Recently, a prospective agency client asked us “At what point would you expect to have results, (IE: leads) from a new business campaign?” Not an unusual question, and one we’ve heard consistently over the past 10 years.
And you’d assume that, after all the new business programs we’ve run for agencies, we’d have a straightforward answer.
Not really. The answer is – it depends.
It depends on a number of variables tied to your agency’s new business approach:
- Your new business plan and the processes that support it
- Whether your messaging truly differentiates and builds credibility for the agency
- The degree of social media and content marketing deployed
- How you define and qualify your leads
- The quality of your prospect list
And that’s just for starters. Perhaps the most critical part of getting to the answer is to understand the lead conversion cycle time for your agency. Some people might say you can get X meetings/proposals in Y months – even though there is no “one size fits all” cycle time for agencies.
The real answer, for your agency, is based on the factors that impact your conversion cycle.

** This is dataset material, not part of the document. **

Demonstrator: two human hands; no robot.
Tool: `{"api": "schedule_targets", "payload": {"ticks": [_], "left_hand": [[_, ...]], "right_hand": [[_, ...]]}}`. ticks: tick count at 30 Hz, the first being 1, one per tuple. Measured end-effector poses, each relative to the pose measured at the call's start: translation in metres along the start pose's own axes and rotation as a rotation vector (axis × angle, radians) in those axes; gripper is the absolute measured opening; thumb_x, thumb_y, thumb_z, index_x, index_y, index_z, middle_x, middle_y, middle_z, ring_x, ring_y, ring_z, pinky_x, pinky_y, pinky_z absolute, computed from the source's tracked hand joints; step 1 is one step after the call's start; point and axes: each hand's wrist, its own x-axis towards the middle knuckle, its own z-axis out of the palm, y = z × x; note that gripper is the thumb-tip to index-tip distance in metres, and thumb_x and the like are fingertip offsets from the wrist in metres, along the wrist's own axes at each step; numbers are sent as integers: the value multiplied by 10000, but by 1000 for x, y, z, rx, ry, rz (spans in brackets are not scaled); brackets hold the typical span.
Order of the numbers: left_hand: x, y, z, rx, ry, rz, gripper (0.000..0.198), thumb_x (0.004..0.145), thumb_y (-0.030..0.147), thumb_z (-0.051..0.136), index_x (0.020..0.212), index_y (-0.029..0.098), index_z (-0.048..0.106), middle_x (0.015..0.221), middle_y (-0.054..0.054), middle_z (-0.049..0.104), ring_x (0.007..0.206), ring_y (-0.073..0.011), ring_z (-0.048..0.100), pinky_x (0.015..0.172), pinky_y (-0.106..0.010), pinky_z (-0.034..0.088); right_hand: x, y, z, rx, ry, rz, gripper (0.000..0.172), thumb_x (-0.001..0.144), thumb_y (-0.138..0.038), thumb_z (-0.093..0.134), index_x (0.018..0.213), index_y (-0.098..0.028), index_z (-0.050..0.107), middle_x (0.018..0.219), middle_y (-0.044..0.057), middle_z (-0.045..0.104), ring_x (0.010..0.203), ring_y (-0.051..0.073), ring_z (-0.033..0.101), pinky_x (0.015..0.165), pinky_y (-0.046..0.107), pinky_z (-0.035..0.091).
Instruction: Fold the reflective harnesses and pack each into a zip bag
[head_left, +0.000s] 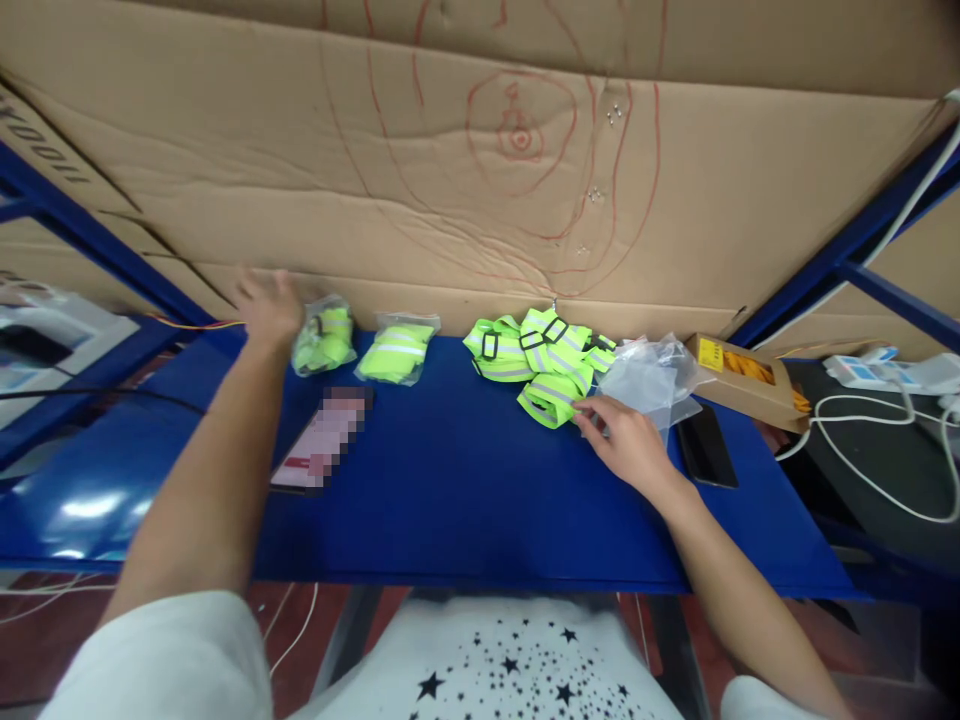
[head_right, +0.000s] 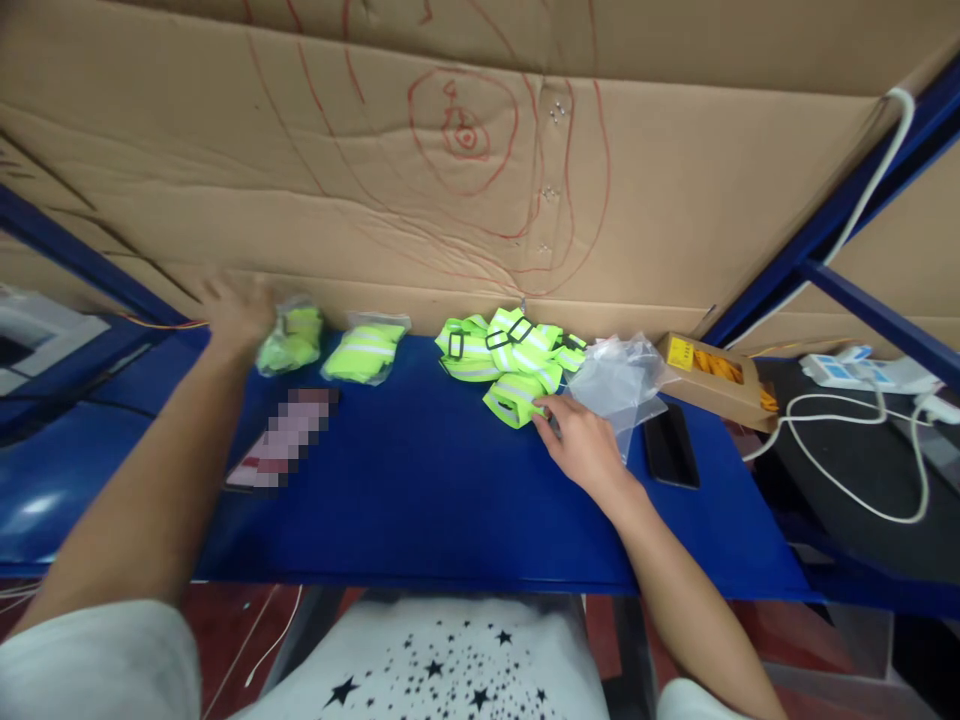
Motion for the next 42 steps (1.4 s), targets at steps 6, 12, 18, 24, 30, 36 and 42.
{"api": "schedule_targets", "payload": {"ticks": [6,12,18,24,30,36,42], "left_hand": [[-67,62,44,13,-149,106,791,941,682,552,1439,70,503,1485,-222,587,1398,-408,556,1177,-653,437],[-177,142,83,-111,-545,553,470,1034,419,516,1455,211,542,1429,-112,667,1319,-265,641,1158,-458,507],[-190,135,84,-310,-590,433,428,1037,439,513,1381,201,602,1288,-114,734,1113,-222,731,1007,-375,587],[-190,130,89,-253,-749,330,511,967,593,596,1277,191,658,1201,-133,746,1085,-287,715,959,-430,574],[-195,122,96,-382,-883,215,795,852,537,771,1502,189,475,1321,-156,669,1142,-291,690,950,-411,570],[-204,135,84,-306,-649,618,492,925,169,669,1398,217,544,1297,-114,652,1172,-252,644,993,-377,530],[-217,150,65,30,-583,1171,403,1013,211,622,1407,274,570,1245,-97,698,1172,-266,645,971,-400,476]], "right_hand": [[2,-2,14,-123,109,-124,504,1038,-461,557,1469,-200,555,1481,158,580,1376,338,569,1097,485,514],[11,-1,38,-220,31,-125,687,993,-456,629,1586,-170,436,1608,200,444,1469,401,451,1153,589,463],[10,-3,42,-126,-28,-231,452,929,-181,621,1381,-172,620,1427,146,599,1321,332,545,1109,514,528],[-10,-32,48,53,-126,-463,459,953,-232,641,1403,-167,579,1455,166,566,1374,315,518,1148,527,518],[-15,-39,38,106,-214,-604,607,1027,-499,600,1544,-214,458,1523,146,559,1413,283,545,1148,486,510],[-9,-29,27,69,128,-422,461,1041,-349,593,1480,-246,496,1450,135,594,1356,294,576,1103,477,489],[-13,-34,22,93,262,-335,411,1071,-415,483,1457,-280,530,1468,112,585,1364,317,558,1126,499,416]]}}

Cycle time to the win – breaking it down
Cycle time falls into three buckets. First, how long does it take for your new business efforts to create initial contact with prospects; second, how long it takes for that contact to covert into a first meeting; and third, how long it takes for the first meeting to move to RFP, through negotiations, to a signed contract.
Here’s an example (jot down your answers as you read, based on your agency’s recent experience attracting, nurturing, and closing new business):
1) What is the lead-time from initial outreach (email, phone, direct mail, referral, Rolodex) to initial connection with a prospect? (As this is difficult to average, given that all pathways are a different, it can be useful to do the math for each one)

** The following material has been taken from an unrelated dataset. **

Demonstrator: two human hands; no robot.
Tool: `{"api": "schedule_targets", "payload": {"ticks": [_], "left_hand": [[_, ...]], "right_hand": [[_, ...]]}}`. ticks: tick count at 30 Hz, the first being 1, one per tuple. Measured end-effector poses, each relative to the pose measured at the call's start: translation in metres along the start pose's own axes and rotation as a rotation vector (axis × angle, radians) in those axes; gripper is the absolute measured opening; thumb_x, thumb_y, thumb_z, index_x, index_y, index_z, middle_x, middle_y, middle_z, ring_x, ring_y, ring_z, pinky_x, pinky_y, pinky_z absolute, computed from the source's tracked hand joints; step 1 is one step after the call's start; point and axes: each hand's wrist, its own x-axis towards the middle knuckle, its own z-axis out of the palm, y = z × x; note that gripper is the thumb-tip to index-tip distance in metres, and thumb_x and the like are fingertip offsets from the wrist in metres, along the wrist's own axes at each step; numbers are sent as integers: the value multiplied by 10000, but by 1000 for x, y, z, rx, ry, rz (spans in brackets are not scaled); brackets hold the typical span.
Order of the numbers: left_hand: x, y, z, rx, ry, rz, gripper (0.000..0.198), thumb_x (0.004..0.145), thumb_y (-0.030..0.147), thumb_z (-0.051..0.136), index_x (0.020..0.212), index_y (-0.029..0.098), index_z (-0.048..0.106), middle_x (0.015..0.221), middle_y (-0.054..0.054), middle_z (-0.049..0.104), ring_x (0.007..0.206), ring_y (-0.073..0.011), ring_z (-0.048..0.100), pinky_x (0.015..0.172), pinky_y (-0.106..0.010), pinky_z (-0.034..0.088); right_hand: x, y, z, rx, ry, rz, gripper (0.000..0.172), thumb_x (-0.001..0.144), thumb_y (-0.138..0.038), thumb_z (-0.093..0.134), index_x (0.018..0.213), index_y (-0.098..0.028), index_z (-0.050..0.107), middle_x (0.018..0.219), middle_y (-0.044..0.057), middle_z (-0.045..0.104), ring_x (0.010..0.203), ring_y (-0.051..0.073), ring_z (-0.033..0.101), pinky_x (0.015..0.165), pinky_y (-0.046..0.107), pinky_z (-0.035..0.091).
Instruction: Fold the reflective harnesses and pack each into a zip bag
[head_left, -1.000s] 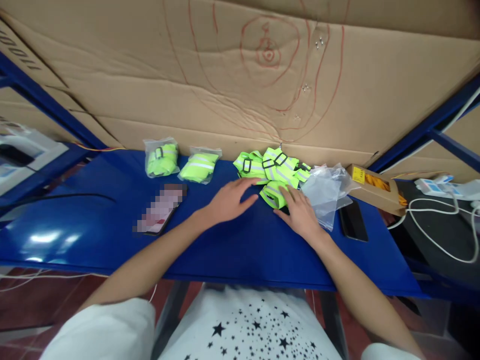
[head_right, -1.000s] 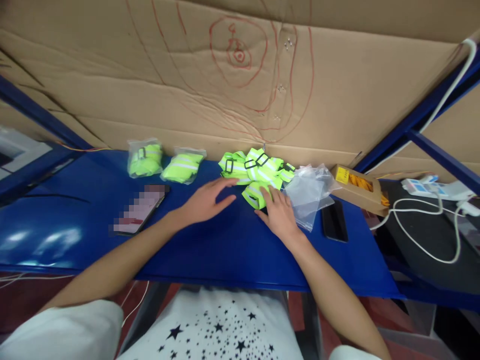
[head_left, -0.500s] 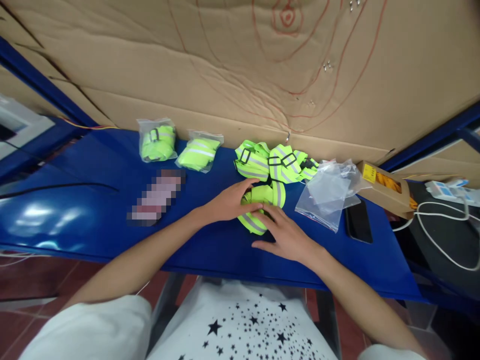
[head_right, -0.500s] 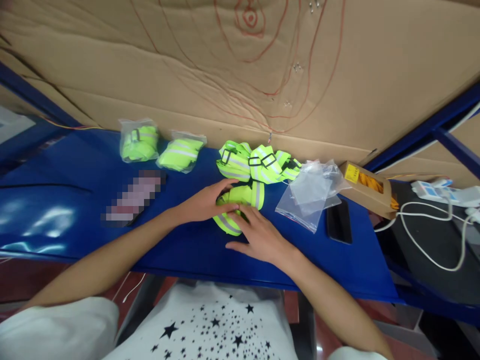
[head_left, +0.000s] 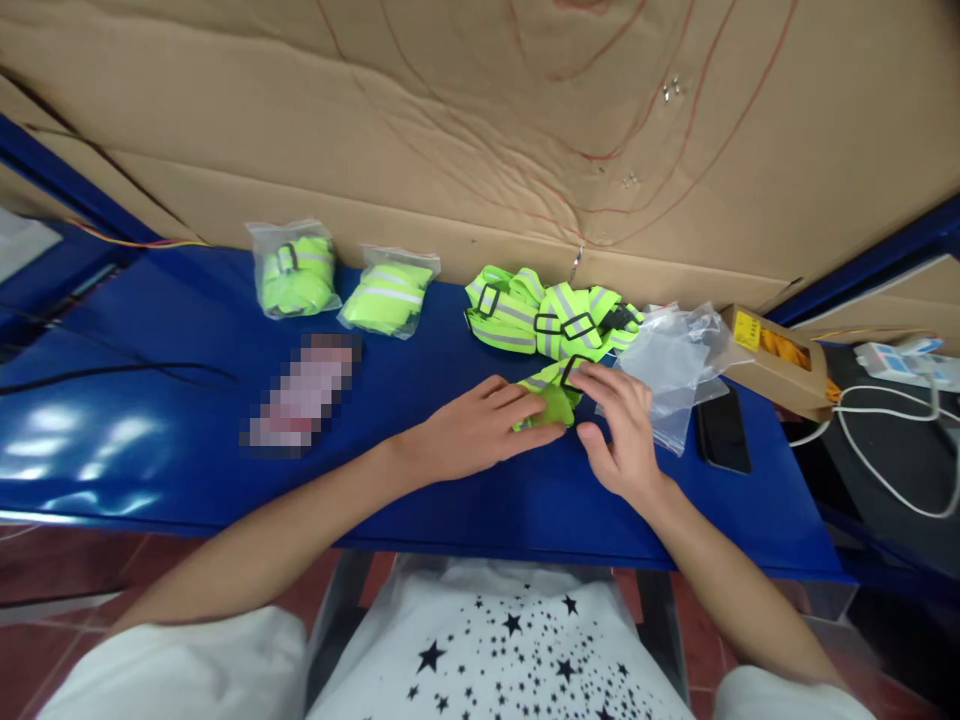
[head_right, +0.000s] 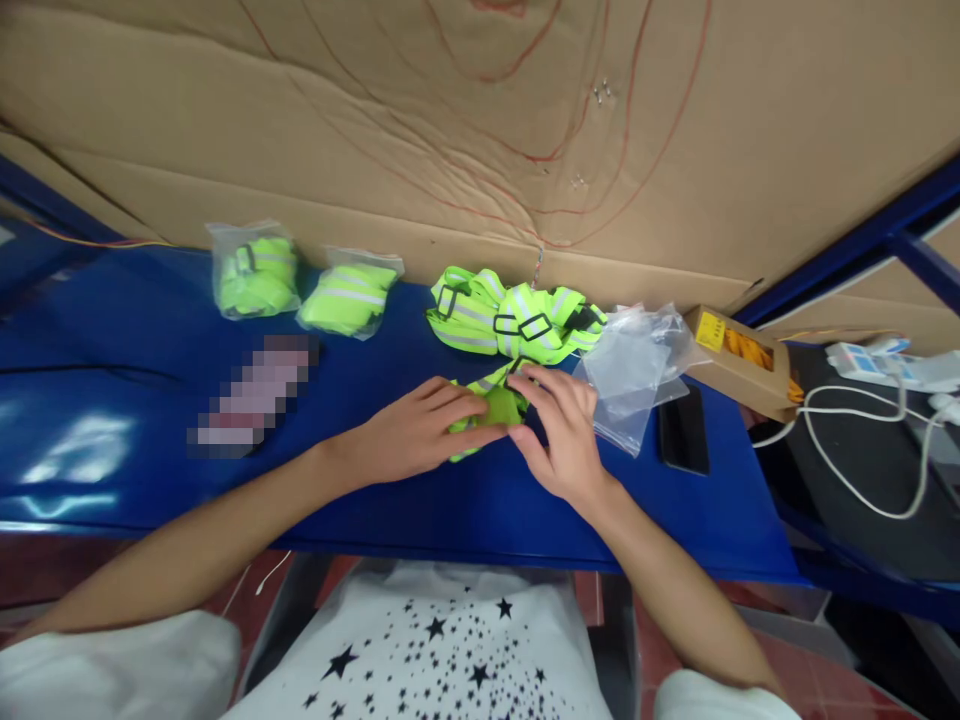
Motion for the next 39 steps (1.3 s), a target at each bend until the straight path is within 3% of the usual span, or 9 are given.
{"api": "schedule_targets", "payload": {"ticks": [4,8,15,18,20,25,32,36,39], "left_hand": [[1,5,-2,-253,-7,-53,621,967,580,658,1482,266,513,1418,-154,624,1306,-307,599,1074,-461,463],[0,-6,1,-433,6,-344,728,935,584,695,1540,261,449,1556,-175,512,1433,-354,514,1151,-525,435],[-6,-53,27,-991,206,-772,332,899,365,632,1176,182,644,979,-79,743,893,-247,725,813,-383,582],[-7,-47,24,-660,518,-793,375,847,232,630,1219,188,626,1220,-130,683,1097,-277,679,910,-416,569],[-5,-31,17,-359,599,-607,472,828,145,624,1295,217,608,1402,-142,598,1287,-304,596,1040,-459,518],[2,-1,10,-352,101,-179,475,924,40,471,1282,306,633,1464,-56,629,1366,-239,586,1171,-450,408],[-13,-53,23,-249,-133,-492,321,835,65,527,1072,228,669,1241,-91,682,1186,-304,642,968,-459,460],[-19,-66,11,9,95,-881,231,837,95,526,979,205,671,1256,-132,668,1218,-367,604,1012,-556,406],[-14,-52,3,44,282,-870,294,849,121,556,1104,216,668,1530,-147,529,1397,-384,497,1112,-599,343]], "right_hand": [[2,4,6,-75,-32,92,243,1071,-324,517,1244,-246,668,1212,86,716,1136,257,661,992,438,434],[0,8,7,-79,6,11,186,1043,-278,557,1152,-228,699,1109,96,721,1059,245,684,925,417,477],[0,-10,6,4,-202,-182,345,1017,-259,608,1354,-202,556,1303,135,676,1253,272,636,1048,444,490],[0,-8,11,-19,-323,-111,530,1039,-416,590,1491,-182,440,1475,187,573,1405,321,534,1111,508,457],[-2,-3,14,-11,-400,-92,600,1043,-488,570,1531,-184,400,1481,180,576,1397,320,539,1098,507,457],[-5,7,18,-45,-486,-96,498,1011,-591,573,1242,-151,604,1217,169,688,1202,334,613,1038,498,428],[-3,-5,2,-81,-376,-326,377,1000,-399,682,1308,-209,579,1134,84,721,1095,254,632,1022,420,357],[-4,-12,-5,-133,-376,-439,370,1022,-197,575,1386,-261,583,1173,64,725,1131,239,637,1082,448,306],[-2,-11,-5,-59,-536,-393,460,996,-431,663,1397,-218,600,1231,97,699,1144,271,633,1090,483,334]]}}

- Examples: Agency A’s cycle is 4 months. Agency B’s cycle is closer to 2 months.
2) What is the conversion cycle from initial connection with a prospect to a 1st meeting? (use the average of your last 3 initial meetings)
- Examples: Agency A’s cycle is 2 months. Agency B’s cycle averages 4 months.
3) What is the close cycle from 1st meeting with a prospect to a signed contract? (use the average of your last 3 business wins)
- Examples: Agency A closes business in 3 months. Agency B’s cycle is closer to 6 months.
When you add up all the components, the shortest cycle from initial outreach to signed business is 9 months. The longest is 12 months.
AGENCY A = 9 months on average
AGENCY B = 12 months on average
And these are just two examples. We’ve seen cycles as short as 6 months, and as long as 18+.
Cycle time to the win – how to accelerate the process
The good news is that you can accelerate the cycle time with a few tweaks to your new business plan. Simple adjustments to the size of your target audience and your content marketing strategy are proven techniques. And, marketing automation is a bit of a secret weapon that can really accelerate cycle time to close.
- How are you getting from initial outreach to connection? Cold calling? Content Marketing? Thought leadership? Networking? Speaking opportunities?
Be sure to widen the top of the funnel (ToF), ensuring that you are reaching a broad audience with your message. The wider the funnel, the more prospects are seeing your content, so the better your chances of creating awareness and engagement, on an on-going basis.
- How are you converting from connection to 1st meeting? Email or direct mail follow-up? Lead magnets via content marketing? LinkedIn marketing?
With marketing automation you can monitor and track engagement with the ToF list, and provide the right content, at the right time, to those prospects moving into the middle of the funnel (MoF). These messages move away from awareness building to education and compelling lead magnets, to get to that first meeting.
- How are you nurturing through the negotiation process? Workflow of appropriate email content? Personal follow-up? Social media – LinkedIn, following and re-tweeting key players, etc.
Once you’ve had an initial meeting with a prospect, and maybe even provided a proposal, they will require even more personal and customized nurturing. Use marketing automation to provide this level of content (think case studies and personal notes) to keep them engaged. It’s critical in this stage of their journey to be in front of them regularly so that when they are ready to “buy”, your agency is top of mind.
If you’re thinking this is all an investment, you’re right. New business success requires, if nothing else, an investment in time. Even more, it requires commitment to the time and resources over the long haul – see the cycle times we calculated above. No matter what you have in place for new business – an inside NB Director, a cross functional agency team, an outside sales person, an outsourced NB partner – the ROI on new business should always take into account the cycle time that is typical for your agency.
Okay, I’ll admit there are occasional unicorns in this business – the prospect who has never heard of your agency, with a budget set aside, who is ready to work with you immediately. But unicorns are few and far between. So, instead of looking for unicorns, make a commitment and invest in a consistent, steady new business strategy. Calculate your cycle times, be realistic about the time needed to generate demand, leads, and wins, and put in place the tools that can help accelerate the process.